== Provided material ==
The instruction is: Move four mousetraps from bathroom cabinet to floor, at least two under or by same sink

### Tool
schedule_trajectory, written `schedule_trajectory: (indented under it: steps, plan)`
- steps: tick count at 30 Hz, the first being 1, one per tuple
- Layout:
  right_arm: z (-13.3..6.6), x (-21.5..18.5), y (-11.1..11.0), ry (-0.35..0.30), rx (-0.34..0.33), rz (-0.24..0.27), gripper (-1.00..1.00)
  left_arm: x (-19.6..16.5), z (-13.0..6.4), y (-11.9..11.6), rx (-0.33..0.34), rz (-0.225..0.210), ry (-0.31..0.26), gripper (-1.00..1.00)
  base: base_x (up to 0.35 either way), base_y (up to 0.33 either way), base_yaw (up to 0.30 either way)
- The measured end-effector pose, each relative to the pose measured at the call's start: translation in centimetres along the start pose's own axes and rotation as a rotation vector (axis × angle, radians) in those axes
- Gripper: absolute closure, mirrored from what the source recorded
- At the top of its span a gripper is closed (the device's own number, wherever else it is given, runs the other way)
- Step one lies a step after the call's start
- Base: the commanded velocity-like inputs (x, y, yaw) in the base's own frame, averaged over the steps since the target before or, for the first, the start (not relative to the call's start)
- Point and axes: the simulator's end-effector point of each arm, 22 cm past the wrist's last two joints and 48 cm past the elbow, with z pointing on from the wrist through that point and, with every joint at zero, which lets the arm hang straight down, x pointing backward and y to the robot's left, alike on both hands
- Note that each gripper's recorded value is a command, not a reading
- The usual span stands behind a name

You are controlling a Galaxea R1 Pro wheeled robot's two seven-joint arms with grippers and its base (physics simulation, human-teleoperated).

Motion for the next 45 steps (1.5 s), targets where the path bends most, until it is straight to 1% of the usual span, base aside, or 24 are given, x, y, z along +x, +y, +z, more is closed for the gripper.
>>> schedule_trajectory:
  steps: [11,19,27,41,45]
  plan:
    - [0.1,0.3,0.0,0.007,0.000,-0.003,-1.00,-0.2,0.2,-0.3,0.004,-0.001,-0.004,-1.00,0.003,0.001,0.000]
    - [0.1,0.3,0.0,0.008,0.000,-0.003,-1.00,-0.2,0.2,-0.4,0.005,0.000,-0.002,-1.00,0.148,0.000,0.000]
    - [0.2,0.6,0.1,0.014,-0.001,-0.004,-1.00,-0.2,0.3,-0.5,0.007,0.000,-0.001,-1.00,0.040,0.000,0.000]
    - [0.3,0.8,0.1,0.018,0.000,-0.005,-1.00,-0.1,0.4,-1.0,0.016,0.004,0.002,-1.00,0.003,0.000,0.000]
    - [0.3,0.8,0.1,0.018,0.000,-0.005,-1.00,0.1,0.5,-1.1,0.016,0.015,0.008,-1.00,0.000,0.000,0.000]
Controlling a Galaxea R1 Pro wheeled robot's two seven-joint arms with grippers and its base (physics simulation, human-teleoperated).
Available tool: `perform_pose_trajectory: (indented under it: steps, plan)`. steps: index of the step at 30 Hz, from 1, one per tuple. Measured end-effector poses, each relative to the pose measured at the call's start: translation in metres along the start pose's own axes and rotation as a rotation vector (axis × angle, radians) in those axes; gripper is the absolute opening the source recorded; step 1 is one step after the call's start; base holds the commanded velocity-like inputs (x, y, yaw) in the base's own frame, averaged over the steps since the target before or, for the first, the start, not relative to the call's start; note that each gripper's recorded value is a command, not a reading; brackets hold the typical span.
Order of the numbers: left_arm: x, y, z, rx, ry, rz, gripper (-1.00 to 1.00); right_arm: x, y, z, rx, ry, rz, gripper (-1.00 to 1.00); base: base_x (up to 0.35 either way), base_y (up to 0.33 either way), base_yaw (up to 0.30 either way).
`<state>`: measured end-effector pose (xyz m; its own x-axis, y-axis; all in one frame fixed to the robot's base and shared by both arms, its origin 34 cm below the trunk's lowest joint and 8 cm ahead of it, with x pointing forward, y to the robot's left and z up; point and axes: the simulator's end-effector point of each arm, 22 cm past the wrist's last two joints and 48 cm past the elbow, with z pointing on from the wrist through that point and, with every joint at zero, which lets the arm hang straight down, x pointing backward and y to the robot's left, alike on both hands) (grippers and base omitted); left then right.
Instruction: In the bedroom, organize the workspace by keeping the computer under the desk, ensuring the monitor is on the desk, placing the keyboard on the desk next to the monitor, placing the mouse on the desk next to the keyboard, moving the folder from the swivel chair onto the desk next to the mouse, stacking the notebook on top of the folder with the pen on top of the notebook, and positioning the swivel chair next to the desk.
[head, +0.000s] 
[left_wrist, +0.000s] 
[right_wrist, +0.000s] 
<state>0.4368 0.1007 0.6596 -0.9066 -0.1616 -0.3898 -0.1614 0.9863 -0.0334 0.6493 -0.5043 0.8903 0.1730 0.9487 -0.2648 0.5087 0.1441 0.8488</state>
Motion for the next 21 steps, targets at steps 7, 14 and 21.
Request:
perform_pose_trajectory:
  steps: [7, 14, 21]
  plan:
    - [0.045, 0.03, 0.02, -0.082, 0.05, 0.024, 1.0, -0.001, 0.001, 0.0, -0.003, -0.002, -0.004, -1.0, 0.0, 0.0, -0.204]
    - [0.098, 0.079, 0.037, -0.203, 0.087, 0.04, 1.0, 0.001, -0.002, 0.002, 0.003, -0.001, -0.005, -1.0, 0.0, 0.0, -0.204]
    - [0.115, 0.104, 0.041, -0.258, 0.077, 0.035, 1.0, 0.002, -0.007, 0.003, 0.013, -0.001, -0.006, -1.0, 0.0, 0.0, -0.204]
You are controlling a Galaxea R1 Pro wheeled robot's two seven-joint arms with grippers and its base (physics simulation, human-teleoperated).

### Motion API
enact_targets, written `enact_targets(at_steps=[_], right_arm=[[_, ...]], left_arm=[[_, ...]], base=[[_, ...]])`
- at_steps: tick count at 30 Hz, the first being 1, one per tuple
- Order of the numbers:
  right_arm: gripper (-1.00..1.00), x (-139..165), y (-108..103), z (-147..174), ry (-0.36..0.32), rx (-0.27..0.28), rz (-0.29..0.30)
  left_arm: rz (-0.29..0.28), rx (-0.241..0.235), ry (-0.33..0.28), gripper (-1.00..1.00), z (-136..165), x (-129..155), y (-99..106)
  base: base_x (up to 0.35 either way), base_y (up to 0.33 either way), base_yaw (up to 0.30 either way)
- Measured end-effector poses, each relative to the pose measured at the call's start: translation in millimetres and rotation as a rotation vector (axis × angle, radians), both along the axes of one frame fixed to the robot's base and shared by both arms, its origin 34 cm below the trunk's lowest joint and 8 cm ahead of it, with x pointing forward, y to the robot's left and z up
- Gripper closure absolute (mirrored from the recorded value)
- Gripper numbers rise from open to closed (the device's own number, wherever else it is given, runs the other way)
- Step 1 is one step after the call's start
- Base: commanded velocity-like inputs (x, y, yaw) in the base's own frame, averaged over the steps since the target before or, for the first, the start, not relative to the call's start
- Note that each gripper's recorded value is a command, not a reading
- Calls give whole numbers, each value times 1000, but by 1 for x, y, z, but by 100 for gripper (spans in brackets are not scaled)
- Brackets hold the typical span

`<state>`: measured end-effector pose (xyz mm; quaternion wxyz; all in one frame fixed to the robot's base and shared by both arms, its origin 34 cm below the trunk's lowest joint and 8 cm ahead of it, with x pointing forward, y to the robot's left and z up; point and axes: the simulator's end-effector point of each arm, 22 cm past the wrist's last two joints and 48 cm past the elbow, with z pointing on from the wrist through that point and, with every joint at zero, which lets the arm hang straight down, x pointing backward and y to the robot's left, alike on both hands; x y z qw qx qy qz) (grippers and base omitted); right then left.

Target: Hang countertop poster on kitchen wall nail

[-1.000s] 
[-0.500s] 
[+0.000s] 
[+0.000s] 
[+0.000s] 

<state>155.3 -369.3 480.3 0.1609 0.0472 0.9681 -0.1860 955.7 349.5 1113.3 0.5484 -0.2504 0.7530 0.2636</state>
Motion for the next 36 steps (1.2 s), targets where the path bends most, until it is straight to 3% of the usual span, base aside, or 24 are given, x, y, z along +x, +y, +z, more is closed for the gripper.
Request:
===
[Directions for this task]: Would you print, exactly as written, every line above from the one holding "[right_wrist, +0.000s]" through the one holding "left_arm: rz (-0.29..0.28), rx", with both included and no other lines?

[Task answer]:
[right_wrist, +0.000s] 
<state>0.4368 0.1007 0.6596 -0.9066 -0.1616 -0.3898 -0.1614 0.9863 -0.0334 0.6493 -0.5043 0.8903 0.1730 0.9487 -0.2648 0.5087 0.1441 0.8488</state>
Motion for the next 21 steps, targets at steps 7, 14 and 21.
Request:
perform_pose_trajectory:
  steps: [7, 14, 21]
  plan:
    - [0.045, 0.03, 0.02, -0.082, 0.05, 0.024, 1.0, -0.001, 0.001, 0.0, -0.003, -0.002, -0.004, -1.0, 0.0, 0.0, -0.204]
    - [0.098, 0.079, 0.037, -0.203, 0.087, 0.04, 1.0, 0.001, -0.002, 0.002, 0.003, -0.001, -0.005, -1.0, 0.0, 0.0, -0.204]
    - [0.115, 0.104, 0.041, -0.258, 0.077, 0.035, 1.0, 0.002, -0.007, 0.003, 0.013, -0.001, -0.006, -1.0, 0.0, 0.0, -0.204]
You are controlling a Galaxea R1 Pro wheeled robot's two seven-joint arms with grippers and its base (physics simulation, human-teleoperated).

### Motion API
enact_targets, written `enact_targets(at_steps=[_], right_arm=[[_, ...]], left_arm=[[_, ...]], base=[[_, ...]])`
- at_steps: tick count at 30 Hz, the first being 1, one per tuple
- Order of the numbers:
  right_arm: gripper (-1.00..1.00), x (-139..165), y (-108..103), z (-147..174), ry (-0.36..0.32), rx (-0.27..0.28), rz (-0.29..0.30)
  left_arm: rz (-0.29..0.28), rx (-0.241..0.235), ry (-0.33..0.28), gripper (-1.00..1.00), z (-136..165), x (-129..155), y (-99..106)

The answer has been given in full.